Task statement: Print the data below verbatim, minus images.

########

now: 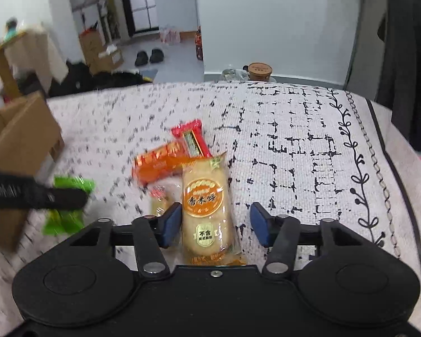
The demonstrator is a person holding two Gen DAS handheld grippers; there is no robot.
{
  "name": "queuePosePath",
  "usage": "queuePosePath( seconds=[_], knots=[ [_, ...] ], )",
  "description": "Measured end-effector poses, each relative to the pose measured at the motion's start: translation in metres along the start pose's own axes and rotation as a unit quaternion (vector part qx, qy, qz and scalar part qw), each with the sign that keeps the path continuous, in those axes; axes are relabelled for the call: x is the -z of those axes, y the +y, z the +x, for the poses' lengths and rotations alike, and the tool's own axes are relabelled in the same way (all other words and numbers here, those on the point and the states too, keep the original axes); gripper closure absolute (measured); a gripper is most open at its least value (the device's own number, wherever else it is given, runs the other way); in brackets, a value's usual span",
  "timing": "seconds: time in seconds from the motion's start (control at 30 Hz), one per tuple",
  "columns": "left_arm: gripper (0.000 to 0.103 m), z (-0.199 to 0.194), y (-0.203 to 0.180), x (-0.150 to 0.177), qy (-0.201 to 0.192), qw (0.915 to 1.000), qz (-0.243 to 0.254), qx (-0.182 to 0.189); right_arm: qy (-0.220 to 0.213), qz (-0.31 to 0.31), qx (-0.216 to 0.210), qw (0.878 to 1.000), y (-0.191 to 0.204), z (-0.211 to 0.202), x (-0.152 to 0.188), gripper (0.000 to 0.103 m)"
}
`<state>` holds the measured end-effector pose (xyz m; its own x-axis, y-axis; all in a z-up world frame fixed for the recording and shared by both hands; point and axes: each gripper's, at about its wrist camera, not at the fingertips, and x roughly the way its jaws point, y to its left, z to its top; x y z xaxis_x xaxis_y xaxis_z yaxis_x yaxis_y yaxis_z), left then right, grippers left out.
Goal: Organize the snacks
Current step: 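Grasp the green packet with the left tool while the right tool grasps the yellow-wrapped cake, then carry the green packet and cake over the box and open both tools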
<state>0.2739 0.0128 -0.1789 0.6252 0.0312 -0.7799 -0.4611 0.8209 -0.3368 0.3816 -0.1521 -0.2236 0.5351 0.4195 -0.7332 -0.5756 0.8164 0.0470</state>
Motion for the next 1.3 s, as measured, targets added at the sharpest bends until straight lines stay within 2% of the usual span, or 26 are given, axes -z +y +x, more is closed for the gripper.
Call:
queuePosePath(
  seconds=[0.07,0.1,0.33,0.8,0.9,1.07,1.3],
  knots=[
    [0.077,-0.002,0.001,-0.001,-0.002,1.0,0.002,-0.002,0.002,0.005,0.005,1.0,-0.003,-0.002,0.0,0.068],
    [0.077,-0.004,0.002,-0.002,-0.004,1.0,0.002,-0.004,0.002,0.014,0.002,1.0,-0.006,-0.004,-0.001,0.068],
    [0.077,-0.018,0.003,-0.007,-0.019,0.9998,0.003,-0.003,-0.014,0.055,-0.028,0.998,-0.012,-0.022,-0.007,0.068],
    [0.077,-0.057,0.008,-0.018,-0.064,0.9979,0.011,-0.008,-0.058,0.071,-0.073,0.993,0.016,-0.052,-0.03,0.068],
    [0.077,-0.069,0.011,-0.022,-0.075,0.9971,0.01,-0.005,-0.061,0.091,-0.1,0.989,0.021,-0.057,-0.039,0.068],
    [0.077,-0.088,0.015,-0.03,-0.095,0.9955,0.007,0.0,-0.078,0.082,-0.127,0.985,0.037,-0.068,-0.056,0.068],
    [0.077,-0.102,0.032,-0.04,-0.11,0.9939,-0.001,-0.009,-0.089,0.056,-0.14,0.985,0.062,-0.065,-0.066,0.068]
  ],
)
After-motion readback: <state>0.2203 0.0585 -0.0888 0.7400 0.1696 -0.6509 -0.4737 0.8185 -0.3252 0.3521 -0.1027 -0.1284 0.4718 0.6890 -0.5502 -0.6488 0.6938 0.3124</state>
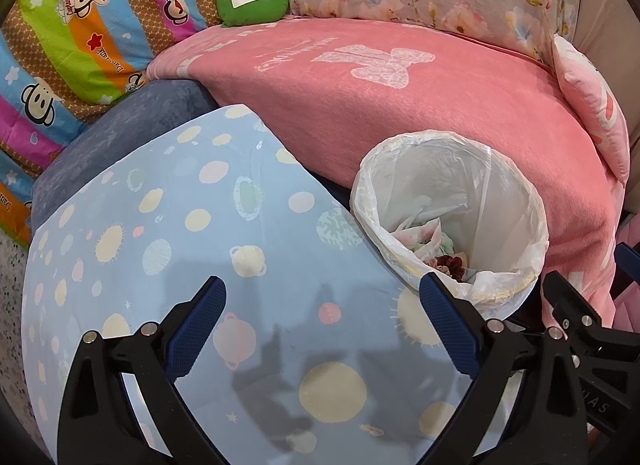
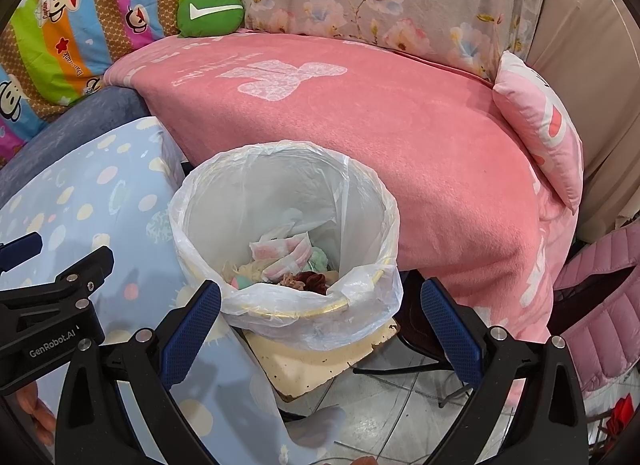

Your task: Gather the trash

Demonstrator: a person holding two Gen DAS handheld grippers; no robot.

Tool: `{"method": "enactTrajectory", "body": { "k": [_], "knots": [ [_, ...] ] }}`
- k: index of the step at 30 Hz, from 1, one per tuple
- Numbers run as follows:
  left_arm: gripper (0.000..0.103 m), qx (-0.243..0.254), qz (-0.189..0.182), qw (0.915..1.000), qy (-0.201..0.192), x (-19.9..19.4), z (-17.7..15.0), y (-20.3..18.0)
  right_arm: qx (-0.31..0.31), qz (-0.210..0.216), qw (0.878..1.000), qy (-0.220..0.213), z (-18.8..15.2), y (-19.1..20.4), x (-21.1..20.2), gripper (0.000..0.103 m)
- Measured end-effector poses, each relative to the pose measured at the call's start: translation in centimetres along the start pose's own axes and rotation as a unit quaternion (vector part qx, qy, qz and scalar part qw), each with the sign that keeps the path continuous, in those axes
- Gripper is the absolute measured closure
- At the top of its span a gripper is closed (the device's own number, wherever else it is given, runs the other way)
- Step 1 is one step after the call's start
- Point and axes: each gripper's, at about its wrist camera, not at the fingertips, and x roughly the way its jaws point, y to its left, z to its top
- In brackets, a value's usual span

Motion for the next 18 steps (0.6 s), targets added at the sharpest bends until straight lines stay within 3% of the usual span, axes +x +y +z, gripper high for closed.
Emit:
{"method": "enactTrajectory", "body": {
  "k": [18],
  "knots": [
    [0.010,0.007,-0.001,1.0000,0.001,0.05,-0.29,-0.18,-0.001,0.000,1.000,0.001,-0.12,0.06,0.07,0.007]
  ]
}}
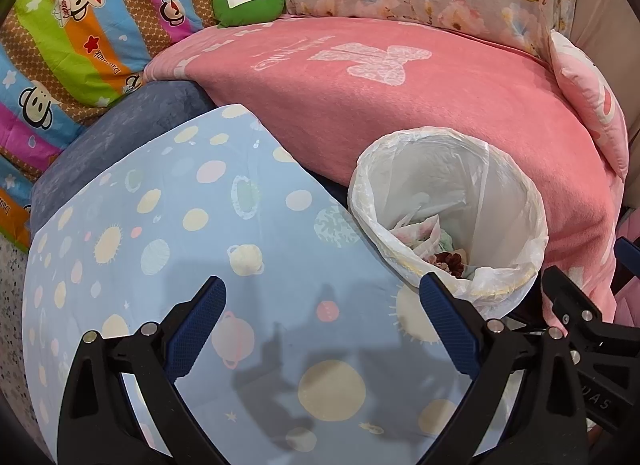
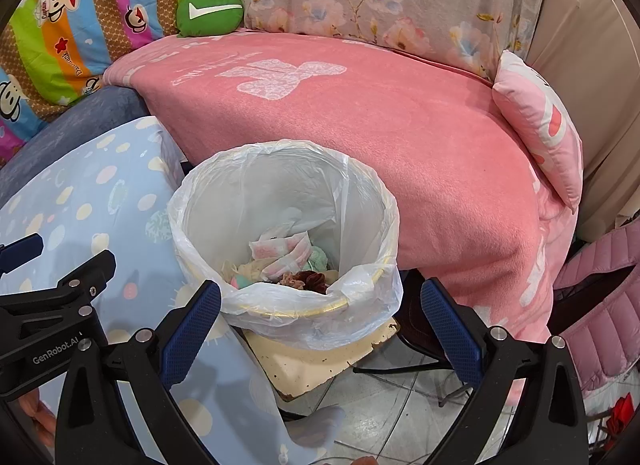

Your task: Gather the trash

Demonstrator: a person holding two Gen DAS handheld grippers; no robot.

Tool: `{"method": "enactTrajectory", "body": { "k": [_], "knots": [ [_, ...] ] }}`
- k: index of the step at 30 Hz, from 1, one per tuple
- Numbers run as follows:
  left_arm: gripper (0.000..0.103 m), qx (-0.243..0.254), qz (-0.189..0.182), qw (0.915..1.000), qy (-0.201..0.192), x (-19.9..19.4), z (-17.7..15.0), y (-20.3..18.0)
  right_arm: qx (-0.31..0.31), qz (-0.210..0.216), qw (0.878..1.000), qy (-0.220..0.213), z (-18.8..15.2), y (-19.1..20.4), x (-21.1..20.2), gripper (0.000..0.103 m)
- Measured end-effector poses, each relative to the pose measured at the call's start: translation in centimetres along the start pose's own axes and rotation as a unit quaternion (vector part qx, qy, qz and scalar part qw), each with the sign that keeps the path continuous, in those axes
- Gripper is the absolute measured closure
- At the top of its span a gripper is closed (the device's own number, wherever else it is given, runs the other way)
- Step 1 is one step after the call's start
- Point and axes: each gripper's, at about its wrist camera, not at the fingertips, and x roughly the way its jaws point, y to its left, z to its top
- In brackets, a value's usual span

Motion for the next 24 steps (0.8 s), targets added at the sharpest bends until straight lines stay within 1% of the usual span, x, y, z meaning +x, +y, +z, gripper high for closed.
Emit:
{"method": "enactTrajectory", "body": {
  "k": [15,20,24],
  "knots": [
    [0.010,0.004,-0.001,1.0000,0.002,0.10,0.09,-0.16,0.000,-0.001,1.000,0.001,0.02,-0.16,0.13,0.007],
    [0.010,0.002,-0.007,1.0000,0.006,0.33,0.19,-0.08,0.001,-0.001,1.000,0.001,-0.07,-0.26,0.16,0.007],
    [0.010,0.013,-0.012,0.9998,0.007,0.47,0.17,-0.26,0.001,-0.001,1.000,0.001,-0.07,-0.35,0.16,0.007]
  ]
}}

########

Response to this task:
now: 
The demonstrator is a person holding two Gen DAS handheld grippers; there is no robot.
{
  "name": "queuePosePath",
  "usage": "queuePosePath( seconds=[_], knots=[ [_, ...] ], )",
  "description": "Measured end-effector poses, each relative to the pose measured at the motion's start: translation in metres along the start pose's own axes and rotation as a unit quaternion (vector part qx, qy, qz and scalar part qw), each with the sign that keeps the path continuous, in those axes; axes are relabelled for the call: x is the -z of those axes, y the +y, z the +x, for the poses' lengths and rotations alike, and the tool's own axes are relabelled in the same way (all other words and numbers here, those on the point and the states too, keep the original axes); gripper closure absolute (measured); a gripper is most open at its least value (the device's own number, wherever else it is given, runs the other way); in brackets, a value's usual span",
  "timing": "seconds: time in seconds from the motion's start (control at 30 Hz), one per tuple",
  "columns": "left_arm: gripper (0.000 to 0.103 m), z (-0.199 to 0.194), y (-0.203 to 0.180), x (-0.150 to 0.177), qy (-0.201 to 0.192), qw (0.915 to 1.000), qz (-0.243 to 0.254), qx (-0.182 to 0.189); right_arm: qy (-0.220 to 0.213), qz (-0.31 to 0.31), qx (-0.216 to 0.210), qw (0.878 to 1.000), y (-0.191 to 0.204), z (-0.211 to 0.202), x (-0.152 to 0.188), gripper (0.000 to 0.103 m)"
}
`<state>` holds the measured end-effector pose (xyz m; its own x-axis, y-axis; all in a z-up world frame fixed for the recording and shared by both hands; point and axes: each gripper's, at about its wrist camera, not at the fingertips, and x roughly the way its jaws point, y to its left, z to its top; x y z xaxis_x xaxis_y xaxis_z yaxis_x yaxis_y yaxis_z), left then right, grippers left out.
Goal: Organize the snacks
Current step: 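Grasp the green packet with the left tool while the right tool grasps the yellow-wrapped cake, then carry the green packet and cake over the box and open both tools
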<state>0.2739 0.0128 -0.1789 0.6252 0.0312 -0.7799 -0.4611 0.8209 -0.3368 0.3816 -0.1521 -0.2236 0.5351 0.4195 -0.7332 -0.5756 0.8164 0.0470</state>
Motion for the next 1.3 s, as measured, targets added at the sharpest bends until straight lines stay within 2% of the usual span, or 26 are given, axes -z +y +x, more is closed for the gripper.
Call:
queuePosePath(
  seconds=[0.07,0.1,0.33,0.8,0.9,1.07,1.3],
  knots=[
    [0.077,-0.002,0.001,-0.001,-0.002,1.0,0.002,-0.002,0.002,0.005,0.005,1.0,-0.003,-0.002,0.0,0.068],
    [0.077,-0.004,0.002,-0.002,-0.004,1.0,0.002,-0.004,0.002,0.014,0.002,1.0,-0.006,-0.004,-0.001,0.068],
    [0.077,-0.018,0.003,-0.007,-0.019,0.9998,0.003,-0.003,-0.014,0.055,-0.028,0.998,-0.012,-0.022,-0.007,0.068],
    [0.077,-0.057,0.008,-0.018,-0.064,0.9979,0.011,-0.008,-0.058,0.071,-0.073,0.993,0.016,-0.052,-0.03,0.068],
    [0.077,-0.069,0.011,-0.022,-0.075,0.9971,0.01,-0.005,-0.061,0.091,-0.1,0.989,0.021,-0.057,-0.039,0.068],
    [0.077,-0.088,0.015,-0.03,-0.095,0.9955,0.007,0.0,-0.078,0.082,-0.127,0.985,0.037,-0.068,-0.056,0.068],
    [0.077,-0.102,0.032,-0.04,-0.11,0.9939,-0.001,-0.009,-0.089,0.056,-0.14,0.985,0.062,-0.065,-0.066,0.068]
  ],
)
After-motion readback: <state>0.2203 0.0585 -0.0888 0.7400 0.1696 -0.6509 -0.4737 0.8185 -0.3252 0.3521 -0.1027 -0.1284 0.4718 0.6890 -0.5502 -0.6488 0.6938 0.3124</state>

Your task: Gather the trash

Demonstrator: a person holding two Gen DAS handheld grippers; no robot.

Tool: `{"method": "enactTrajectory", "body": { "k": [_], "knots": [ [_, ...] ] }}`
- k: index of the step at 30 Hz, from 1, one per tuple
- Numbers run as follows:
  left_arm: gripper (0.000..0.103 m), qx (-0.243..0.254), qz (-0.189..0.182), qw (0.915..1.000), qy (-0.201..0.192), x (-19.9..19.4), z (-17.7..15.0), y (-20.3..18.0)
  right_arm: qx (-0.31..0.31), qz (-0.210..0.216), qw (0.878..1.000), qy (-0.220..0.213), z (-18.8..15.2), y (-19.1..20.4), x (-21.1..20.2), gripper (0.000..0.103 m)
- Measured end-effector poses, each relative to the pose measured at the call's start: translation in centimetres along the start pose's own axes and rotation as a unit quaternion (vector part qx, qy, qz and scalar part qw), each with the sign that keeps the path continuous, in those axes
- Gripper is the absolute measured closure
- At the top of its span a gripper is closed (the device's own number, wherever else it is given, runs the other way)
- Step 1 is one step after the call's start
- Point and axes: each gripper's, at about its wrist camera, not at the fingertips, and x roughly the way its jaws point, y to its left, z to its top
- In brackets, a value's usual span

Motion for the next 18 steps (0.6 s), targets added at the sharpest bends until straight lines stay within 3% of the usual span, axes +x +y +z, gripper high for closed.
Emit:
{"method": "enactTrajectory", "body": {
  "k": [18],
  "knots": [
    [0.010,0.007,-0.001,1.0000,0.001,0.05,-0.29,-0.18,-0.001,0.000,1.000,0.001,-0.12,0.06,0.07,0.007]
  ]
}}

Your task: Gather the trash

Demonstrator: a person holding two Gen DAS handheld grippers; no robot.

Tool: `{"method": "enactTrajectory", "body": { "k": [_], "knots": [ [_, ...] ] }}`
- k: index of the step at 30 Hz, from 1, one per tuple
- Numbers run as follows:
  left_arm: gripper (0.000..0.103 m), qx (-0.243..0.254), qz (-0.189..0.182), qw (0.915..1.000), qy (-0.201..0.192), x (-19.9..19.4), z (-17.7..15.0), y (-20.3..18.0)
  right_arm: qx (-0.31..0.31), qz (-0.210..0.216), qw (0.878..1.000), qy (-0.220..0.213), z (-18.8..15.2), y (-19.1..20.4), x (-21.1..20.2), gripper (0.000..0.103 m)
- Measured end-effector poses, each relative to the pose measured at the call's start: translation in centimetres along the start pose's own axes and rotation as a unit quaternion (vector part qx, qy, qz and scalar part qw), each with the sign that keeps the path continuous, in those axes
- Gripper is the absolute measured closure
- At the top of its span a gripper is closed (the device's own number, wherever else it is given, runs the other way)
- Step 1 is one step after the call's start
- Point and axes: each gripper's, at about its wrist camera, not at the fingertips, and x roughly the way its jaws point, y to its left, z to its top
- In brackets, a value's usual span

Motion for the next 24 steps (0.8 s), targets added at the sharpest bends until straight lines stay within 1% of the usual span, x, y, z meaning +x, +y, +z, gripper high for closed.
Emit:
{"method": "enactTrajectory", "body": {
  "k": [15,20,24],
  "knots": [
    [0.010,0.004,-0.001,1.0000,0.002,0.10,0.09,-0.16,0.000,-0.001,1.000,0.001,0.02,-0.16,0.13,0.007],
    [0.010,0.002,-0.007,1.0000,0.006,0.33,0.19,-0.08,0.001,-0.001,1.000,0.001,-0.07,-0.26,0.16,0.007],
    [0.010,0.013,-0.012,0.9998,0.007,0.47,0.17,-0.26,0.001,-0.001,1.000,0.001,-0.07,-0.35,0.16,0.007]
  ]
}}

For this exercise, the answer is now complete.